→ **Aim of the exercise**: Every line of the material is to be duplicated precisely.

→ **Data section**:

———

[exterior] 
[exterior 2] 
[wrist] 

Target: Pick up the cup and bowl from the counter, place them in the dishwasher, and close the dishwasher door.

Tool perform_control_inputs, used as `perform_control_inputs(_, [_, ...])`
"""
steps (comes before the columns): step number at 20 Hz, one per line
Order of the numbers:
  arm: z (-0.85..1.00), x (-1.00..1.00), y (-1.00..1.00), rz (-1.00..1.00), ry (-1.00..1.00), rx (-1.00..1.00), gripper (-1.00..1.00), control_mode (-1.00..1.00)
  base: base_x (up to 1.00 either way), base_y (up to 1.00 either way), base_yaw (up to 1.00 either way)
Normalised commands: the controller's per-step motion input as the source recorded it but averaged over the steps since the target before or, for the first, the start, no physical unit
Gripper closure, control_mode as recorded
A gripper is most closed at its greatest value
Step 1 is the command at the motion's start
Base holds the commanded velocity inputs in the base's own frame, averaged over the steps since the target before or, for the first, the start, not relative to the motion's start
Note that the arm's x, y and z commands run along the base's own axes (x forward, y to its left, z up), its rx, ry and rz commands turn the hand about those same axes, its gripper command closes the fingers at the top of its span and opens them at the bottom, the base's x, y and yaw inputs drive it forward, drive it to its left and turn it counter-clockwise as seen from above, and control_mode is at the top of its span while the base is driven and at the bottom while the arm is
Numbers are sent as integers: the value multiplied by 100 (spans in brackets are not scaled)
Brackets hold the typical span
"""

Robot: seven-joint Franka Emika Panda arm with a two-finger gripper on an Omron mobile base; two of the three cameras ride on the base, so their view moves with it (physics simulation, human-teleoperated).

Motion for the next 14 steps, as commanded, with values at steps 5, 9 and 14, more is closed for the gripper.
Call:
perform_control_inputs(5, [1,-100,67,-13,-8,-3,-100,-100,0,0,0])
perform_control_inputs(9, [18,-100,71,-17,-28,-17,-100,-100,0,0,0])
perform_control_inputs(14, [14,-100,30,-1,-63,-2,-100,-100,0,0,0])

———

→ **Response area**:
[exterior] 
[exterior 2] 
[wrist] 

Target: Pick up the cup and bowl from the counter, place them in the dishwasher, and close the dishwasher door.

Tool perform_control_inputs, used as `perform_control_inputs(_, [_, ...])`
"""
steps (comes before the columns): step number at 20 Hz, one per line
Order of the numbers:
  arm: z (-0.85..1.00), x (-1.00..1.00), y (-1.00..1.00), rz (-1.00..1.00), ry (-1.00..1.00), rx (-1.00..1.00), gripper (-1.00..1.00), control_mode (-1.00..1.00)
  base: base_x (up to 1.00 either way), base_y (up to 1.00 either way), base_yaw (up to 1.00 either way)
Normalised commands: the controller's per-step motion input as the source recorded it but averaged over the steps since the target before or, for the first, the start, no physical unit
Gripper closure, control_mode as recorded
A gripper is most closed at its greatest value
Step 1 is the command at the motion's start
Base holds the commanded velocity inputs in the base's own frame, averaged over the steps since the target before or, for the first, the start, not relative to the motion's start
Note that the arm's x, y and z commands run along the base's own axes (x forward, y to its left, z up), its rx, ry and rz commands turn the hand about those same axes, its gripper command closes the fingers at the top of its span and opens them at the bottom, the base's x, y and yaw inputs drive it forward, drive it to its left and turn it counter-clockwise as seen from above, and control_mode is at the top of its span while the base is driven and at the bottom while the arm is
Numbers are sent as integers: the value multiplied by 100 (spans in brackets are not scaled)
Brackets hold the typical span
"""

Robot: seven-joint Franka Emika Panda arm with a two-finger gripper on an Omron mobile base; two of the three cameras ride on the base, so their view moves with it (physics simulation, human-teleoperated).

Motion for the next 14 steps, as commanded, with values at steps 5, 9 and 14, more is closed for the gripper.
Call:
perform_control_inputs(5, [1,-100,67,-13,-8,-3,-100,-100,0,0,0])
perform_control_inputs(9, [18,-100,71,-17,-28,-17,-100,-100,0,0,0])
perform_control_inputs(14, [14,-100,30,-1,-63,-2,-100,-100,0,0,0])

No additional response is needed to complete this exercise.